Que l’on se serre la main (ce qui est devenu impossible en ce moment), que l’on s’incline ou que l’on joigne les mains à l’asiatique pour se saluer, les différents rituels de la rencontre sont destinés à l’origine à manifester par son attitude qu’on est dépourvu d’intentions belliqueuses à l’égard de celui qu’on rencontre : la main tendue est une main désarmée. Cette attitude corporelle pacifique, en rassurant la personne rencontrée, permettra ensuite d’ouvrir un dialogue qui scellera le renoncement à l’agressivité et permettra de passer au stade supérieur et proprement humain de l’échange, de la négociation, de la confrontation des points de vue, du compromis.

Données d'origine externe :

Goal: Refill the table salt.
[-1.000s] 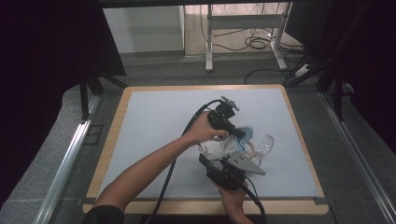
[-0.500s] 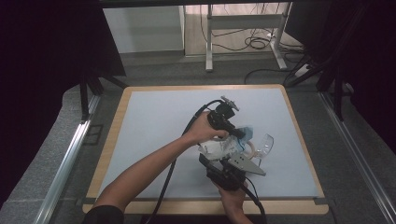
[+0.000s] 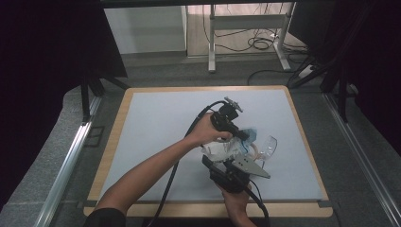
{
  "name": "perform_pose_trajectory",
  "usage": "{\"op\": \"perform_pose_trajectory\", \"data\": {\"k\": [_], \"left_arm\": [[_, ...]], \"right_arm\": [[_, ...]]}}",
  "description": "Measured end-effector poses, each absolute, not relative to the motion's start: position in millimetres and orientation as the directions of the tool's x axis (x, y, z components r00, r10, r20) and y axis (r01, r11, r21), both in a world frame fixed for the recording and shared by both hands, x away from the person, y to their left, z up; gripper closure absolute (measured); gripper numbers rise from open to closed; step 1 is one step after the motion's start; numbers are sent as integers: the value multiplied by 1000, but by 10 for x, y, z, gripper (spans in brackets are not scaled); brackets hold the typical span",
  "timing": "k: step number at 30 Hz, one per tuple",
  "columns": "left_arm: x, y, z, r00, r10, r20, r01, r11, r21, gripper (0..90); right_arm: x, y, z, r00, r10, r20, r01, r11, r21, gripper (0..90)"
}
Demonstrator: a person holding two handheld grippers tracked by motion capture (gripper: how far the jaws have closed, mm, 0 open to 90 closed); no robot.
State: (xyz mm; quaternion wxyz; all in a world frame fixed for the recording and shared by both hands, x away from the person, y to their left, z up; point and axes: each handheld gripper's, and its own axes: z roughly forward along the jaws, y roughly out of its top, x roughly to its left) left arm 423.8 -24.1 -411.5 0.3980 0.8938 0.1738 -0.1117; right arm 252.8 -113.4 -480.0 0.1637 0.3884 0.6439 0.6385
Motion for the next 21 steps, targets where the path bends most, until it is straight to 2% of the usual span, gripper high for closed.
{"op": "perform_pose_trajectory", "data": {"k": [21], "left_arm": [[4236, -221, -4130, 916, 228, -331, 399, -620, 676, 898]], "right_arm": [[2544, -1127, -4850, -654, 706, 273, 293, -96, 951, 560]]}}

Lorsque le préjugé initial est trop négatif et l’hostilité trop viscérale, il faut une attitude corporelle d’autant plus forte pour le surmonter et permettre le dialogue. C’est ainsi que dans l’Iliade d’Homère, lorsque le roi Priam va demander à Achille de lui restituer la dépouille de son fils Hector qu’Achille vient de tuer, afin de pouvoir lui rendre les honneurs funèbres, il sait qu’il lui faudra consentir à s’humilier. Alors, pour fléchir Achille et obtenir gain de cause, Priam n’hésite pas à se mettre à genoux devant lui et à lui baiser les mains avec ce commentaire : « je viens d’oser ce que nul jusqu’ici sur terre n’avait fait : à mes lèvres porter les mains du meurtrier de mes propres enfants » (Iliade, chant XXIV). Achille est à ce point interdit par cette attitude incroyable qu’il commence à écouter Priam, pour finalement céder à sa supplication et lui rendre le corps de son fils.

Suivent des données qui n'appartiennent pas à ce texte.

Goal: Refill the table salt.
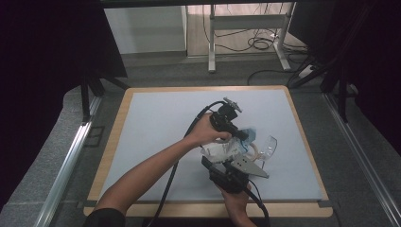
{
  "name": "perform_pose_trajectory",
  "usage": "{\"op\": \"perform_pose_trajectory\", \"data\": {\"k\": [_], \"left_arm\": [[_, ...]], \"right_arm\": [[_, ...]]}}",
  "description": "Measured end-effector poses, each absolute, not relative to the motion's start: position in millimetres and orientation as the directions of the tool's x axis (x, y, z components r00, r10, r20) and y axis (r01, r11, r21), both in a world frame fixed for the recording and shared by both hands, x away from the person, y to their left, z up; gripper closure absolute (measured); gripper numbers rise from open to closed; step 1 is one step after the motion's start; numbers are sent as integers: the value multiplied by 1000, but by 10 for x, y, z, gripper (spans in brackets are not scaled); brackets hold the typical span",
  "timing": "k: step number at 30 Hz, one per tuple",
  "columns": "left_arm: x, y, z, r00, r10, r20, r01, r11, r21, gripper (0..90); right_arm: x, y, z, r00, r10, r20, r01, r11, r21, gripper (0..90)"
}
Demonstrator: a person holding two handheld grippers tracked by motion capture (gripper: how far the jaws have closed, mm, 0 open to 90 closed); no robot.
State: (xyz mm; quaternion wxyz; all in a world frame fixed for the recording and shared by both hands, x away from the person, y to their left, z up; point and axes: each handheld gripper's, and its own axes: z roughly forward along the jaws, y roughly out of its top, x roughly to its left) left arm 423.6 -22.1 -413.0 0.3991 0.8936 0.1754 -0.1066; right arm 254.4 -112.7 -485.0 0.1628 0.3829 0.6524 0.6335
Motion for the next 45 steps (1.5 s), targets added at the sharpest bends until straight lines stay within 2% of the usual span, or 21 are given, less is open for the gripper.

Le corps est le porte-parole de l’esprit. Si son langage rend possible le langage, c’est qu’il amorce le travail qui consiste à désarmer et à persuader autrui. On ne pouvait s’empêcher d’y songer en regardant les images de ces jeunes policiers américains en uniforme qui fléchissaient le genou devant les manifestants en Pennsylvanie. Ces manifestants étaient venus crier leur colère contre l’assassinat de George Floyd à Minneapolis. Nul doute qu’une attitude répressive de la part des policiers les aurait rendus plus violents encore, et qu’une tentative d’ouvrir le dialogue sans préalable se serait heurtée à un mur. Mais le simple langage corporel consistant à mettre un genou en terre a instantanément désamorcé la haine.

La liturgie, dans sa sagesse millénaire, reprend des attitudes humaines fondamentales, qui toutes consistent à s’humilier devant Dieu en lui disant : « tu es plus grand que moi ». Lorsque des humains rompus à ces attitudes les utilisent devant d’autres humains, des miracles peuvent se produire. Le corps, ce corps que Dieu a assumé dans l’incarnation de son Fils, est alors le lieu premier où se concrétise le double commandement rappelé par Jésus : « tu aimeras le Seigneur ton Dieu, tu aimeras ton prochain comme toi-même. »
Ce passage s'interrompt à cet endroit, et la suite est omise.